Même mort, il me rend nerveux. Je m'attendrais presque à le voir ouvrir les yeux. Il me demanderait où est ma tenue rituelle, pourquoi j'ai les cheveux longs, pourquoi je ne suis pas rasé, pour quelle raison le reste du clan n'est pas autour de moi, d'une voix calme et posée, il énumérerait ce qui "pose problème" avec moi. Et au lieu de lui répondre paisiblement que je n'avais pas le temps de me pomponner parce qu'on avait besoin de moi pour des choses plus urgentes, je protesterais, je dirais que "je fais ce que je veux", à vingt-quatre ans, alors que je n'ai plus rien à lui prouver. De toute manière, on ne pouvait rien lui prouver, il se faisait son idée de vous et elle ne changeait plus. Ma mère n'était pas assez ferme et manquait de volonté, il fallait tâcher de "caser" mon frère rapidement, ma sœur était trop indisciplinée et aurait du mal à épouser quelqu'un de bien…

Et moi ?

On m'avait donné la lettre qu'il avait rédigée, je n'y suis même pas cité, je pense que ça en dit long sur l'opinion qu'il avait de moi. Elle n'avait effectivement pas changé, juste empiré. D'une main, je recouvre à nouveau son visage et je sors dans le couloir, où Shinkin m'attend. Elle me prend encore la main, me demande si "ça va", si j'ai soif, si j'ai faim, si je veux m'asseoir. Je lui souris. Ca va.
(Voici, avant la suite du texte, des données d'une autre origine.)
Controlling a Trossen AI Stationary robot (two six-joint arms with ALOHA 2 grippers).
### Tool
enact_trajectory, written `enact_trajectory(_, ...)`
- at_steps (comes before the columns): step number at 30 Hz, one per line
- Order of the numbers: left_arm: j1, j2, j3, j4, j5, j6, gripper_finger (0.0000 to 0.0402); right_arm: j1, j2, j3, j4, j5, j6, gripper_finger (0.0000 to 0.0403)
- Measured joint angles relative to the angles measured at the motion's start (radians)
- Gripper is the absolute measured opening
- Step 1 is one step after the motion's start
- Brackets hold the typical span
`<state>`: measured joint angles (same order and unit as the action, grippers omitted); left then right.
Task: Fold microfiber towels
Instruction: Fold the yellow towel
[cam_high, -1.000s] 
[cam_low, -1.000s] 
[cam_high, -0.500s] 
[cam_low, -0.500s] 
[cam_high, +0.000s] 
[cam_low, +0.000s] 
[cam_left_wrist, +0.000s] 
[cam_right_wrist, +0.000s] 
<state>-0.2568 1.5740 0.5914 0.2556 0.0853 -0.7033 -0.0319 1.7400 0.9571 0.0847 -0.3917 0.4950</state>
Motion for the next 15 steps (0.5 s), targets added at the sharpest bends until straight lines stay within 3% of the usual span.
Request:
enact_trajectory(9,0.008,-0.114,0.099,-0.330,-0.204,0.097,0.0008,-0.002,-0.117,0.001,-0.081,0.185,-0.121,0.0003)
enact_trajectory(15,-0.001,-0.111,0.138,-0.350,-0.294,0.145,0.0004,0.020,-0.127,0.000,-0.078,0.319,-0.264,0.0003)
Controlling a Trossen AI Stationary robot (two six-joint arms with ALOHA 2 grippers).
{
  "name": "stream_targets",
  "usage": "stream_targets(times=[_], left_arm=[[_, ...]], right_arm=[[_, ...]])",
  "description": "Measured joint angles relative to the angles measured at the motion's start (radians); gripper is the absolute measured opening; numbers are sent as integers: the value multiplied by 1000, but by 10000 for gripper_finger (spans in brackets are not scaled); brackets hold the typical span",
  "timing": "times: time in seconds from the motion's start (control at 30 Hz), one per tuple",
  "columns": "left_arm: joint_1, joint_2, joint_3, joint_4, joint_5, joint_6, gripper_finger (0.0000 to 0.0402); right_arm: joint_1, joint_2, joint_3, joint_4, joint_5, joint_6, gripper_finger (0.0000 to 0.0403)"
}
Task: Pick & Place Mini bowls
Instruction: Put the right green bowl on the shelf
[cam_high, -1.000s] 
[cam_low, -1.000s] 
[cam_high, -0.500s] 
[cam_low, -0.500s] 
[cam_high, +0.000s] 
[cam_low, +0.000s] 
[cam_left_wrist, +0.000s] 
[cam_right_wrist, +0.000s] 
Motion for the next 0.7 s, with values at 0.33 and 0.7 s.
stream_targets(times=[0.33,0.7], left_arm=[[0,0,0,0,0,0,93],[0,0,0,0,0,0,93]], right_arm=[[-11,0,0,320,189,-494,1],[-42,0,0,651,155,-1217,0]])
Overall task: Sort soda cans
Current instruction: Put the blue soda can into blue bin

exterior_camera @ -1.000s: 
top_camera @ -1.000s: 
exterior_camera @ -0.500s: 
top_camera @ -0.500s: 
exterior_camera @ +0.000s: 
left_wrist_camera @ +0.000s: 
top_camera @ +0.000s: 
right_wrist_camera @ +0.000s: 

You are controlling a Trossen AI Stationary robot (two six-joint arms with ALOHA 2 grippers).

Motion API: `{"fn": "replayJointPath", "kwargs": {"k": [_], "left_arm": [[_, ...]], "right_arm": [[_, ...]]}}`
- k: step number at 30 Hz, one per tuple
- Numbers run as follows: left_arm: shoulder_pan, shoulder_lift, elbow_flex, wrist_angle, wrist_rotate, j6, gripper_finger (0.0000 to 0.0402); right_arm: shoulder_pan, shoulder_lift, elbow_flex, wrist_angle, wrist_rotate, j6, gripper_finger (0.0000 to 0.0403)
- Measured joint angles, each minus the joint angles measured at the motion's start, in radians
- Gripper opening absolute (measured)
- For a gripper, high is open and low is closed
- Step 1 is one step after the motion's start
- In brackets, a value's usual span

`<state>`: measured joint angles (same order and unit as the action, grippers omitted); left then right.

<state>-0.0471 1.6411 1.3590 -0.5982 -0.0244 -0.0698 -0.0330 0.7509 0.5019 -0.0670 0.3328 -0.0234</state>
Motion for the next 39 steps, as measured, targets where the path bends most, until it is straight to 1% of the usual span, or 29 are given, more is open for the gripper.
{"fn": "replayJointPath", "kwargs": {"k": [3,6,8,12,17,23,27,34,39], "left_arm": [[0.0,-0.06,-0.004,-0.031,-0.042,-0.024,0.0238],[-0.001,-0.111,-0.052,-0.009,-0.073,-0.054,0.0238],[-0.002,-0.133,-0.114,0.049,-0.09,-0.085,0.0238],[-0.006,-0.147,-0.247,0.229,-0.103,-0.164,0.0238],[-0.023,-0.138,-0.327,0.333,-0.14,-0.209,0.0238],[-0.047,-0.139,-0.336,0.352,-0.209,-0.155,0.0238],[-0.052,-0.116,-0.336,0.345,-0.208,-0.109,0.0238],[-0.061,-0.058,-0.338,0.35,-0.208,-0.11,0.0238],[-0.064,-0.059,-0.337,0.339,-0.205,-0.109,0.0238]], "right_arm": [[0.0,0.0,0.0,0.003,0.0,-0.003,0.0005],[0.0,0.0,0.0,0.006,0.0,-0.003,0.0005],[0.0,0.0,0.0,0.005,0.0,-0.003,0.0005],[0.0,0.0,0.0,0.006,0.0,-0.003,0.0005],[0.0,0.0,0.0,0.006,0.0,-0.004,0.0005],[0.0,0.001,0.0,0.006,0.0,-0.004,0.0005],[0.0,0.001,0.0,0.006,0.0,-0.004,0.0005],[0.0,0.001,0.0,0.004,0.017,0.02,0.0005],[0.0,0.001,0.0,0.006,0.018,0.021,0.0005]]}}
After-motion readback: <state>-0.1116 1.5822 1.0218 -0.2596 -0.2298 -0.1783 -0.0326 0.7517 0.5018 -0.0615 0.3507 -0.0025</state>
Non, je n'ai besoin de rien, merci de t'en inquiéter.

"Kondo-san ? Kondo Satoru-san ?"

Le médecin est revenu, un autre pli à la main.

"Il y avait ceci avec la lettre. Il nous a demandé de le remettre à Satoru Kondo, son fils cadet. C'est bien vous ?"

Je prends, comme un somnambule et déplie lentement le papier. Je reconnais assez bien son écriture, j'ai la même, à force de me faire tenir le poignet quand je traçais mes kanji pas assez vite, pas assez bien…

"Je t'en prie, ne me fais pas honte."

C'est tout. Une phrase, une signature, terminé, il n'y a même pas mon prénom d'écrit là-dessus. "Je t'en prie" ?? Je t'ai tellement déçu que tu en es à me "supplier" d'être correct ? Je déchire la feuille d'un seul mouvement, retenant de justesse un "va te faire foutre" en direction de la porte de la morgue.

"Oncle Satoru, tu pleures."

"C'est rien. Une dernière petite mesquinerie pour la route, qu'il a tenu à me laisser. On peut dire qu'il pense à tout."

***

Je pense que je vais m'arrêter là. Ca réveille ma colère, ça me met les nerfs en boule. Je vous annonce que suite à cet événement, le blog sera en pause quinze jours. Promis, à mon retour, j'essaierai de faire quelque chose de plus léger. Ca me fera du bien aussi.